I'm not sure what discussion you are having, but mine is centered around reality.
Looking at this graph, if annual emissions stay roughly constant (around WW2) then CO2 levels also stay roughly constant, even though cumulative emissions are rising:
You are badly misreading that graph. Emissions (black line) is the derivative of atmospheric CO2. The fact that they appear to line up doesn't mean what you seem to think it does; the increase in emissions is the cause of the increasing slope of the atmospheric CO2 value, not the direct value.
I can't make sense of this. If CO2 emissions drive CO2 concentration, how can the former be the derivative of the latter?
I can (sort of) make sense of it the other way around: The rise in atmospheric CO2 is the derivative of emissions per unit of time. This isn't true, but maybe it works as a model. It then follows that the derivative of a constant function (i.e. emissions over time stay constant because growth has stopped naturally) is zero (i.e. there is no rise in concentration). In that case, we simply agree.
The derivative of the function is the rate of change in that function. The rate of change in atmospheric CO2 is the rate of emissions.
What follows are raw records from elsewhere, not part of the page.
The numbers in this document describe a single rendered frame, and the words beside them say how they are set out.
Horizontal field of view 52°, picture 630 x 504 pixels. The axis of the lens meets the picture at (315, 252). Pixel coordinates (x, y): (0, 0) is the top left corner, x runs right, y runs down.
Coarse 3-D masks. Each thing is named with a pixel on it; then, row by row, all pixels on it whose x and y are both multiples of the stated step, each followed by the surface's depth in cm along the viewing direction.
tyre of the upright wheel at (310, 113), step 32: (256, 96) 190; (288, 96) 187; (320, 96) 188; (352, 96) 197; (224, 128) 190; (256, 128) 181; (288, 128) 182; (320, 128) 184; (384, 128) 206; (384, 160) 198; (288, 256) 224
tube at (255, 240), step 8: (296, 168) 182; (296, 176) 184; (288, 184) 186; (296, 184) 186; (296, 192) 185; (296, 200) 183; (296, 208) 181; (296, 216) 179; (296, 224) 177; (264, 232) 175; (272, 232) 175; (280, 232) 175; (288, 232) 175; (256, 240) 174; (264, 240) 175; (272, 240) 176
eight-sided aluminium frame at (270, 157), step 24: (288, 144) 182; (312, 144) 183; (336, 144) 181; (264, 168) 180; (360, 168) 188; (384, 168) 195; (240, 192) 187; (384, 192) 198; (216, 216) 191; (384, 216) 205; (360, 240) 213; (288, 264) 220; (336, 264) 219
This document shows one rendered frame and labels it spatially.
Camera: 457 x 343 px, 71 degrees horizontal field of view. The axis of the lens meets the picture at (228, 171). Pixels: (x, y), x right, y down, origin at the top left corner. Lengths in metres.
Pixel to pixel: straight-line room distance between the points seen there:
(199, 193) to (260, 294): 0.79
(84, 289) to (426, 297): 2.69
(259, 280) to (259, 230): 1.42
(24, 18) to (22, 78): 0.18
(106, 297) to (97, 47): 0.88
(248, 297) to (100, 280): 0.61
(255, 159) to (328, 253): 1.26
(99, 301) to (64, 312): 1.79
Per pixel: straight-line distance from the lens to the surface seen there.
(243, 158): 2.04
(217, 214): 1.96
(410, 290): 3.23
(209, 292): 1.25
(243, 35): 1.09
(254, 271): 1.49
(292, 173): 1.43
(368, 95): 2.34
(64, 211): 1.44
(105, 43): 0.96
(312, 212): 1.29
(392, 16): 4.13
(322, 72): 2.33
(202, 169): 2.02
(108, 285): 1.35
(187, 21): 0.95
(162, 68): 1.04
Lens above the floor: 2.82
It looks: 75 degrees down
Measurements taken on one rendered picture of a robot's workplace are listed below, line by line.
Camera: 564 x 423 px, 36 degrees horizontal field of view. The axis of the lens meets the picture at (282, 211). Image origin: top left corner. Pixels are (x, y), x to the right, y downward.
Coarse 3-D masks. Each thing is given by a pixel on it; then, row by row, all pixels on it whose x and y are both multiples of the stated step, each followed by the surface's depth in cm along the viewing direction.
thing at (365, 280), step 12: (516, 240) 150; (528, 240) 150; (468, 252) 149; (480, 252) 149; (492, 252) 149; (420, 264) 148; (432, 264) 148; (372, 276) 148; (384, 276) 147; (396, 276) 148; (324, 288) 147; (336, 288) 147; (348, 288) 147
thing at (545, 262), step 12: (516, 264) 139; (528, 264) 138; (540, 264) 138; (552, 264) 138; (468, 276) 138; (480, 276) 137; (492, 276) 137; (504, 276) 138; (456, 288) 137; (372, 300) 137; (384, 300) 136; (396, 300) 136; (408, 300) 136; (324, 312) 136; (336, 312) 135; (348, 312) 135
This is modulo natural sources and syncs, of course, but CO2's half-life in the atmosphere is long enough that on the immediate timescale those influences can be ignored. We're not going to reach a new steady-state for some time even if emissions remain constant; rather than constant emissions resulting in constant concentration, constant emissions will result in concentration rising at a constant rate on any near-term (< century) timescale.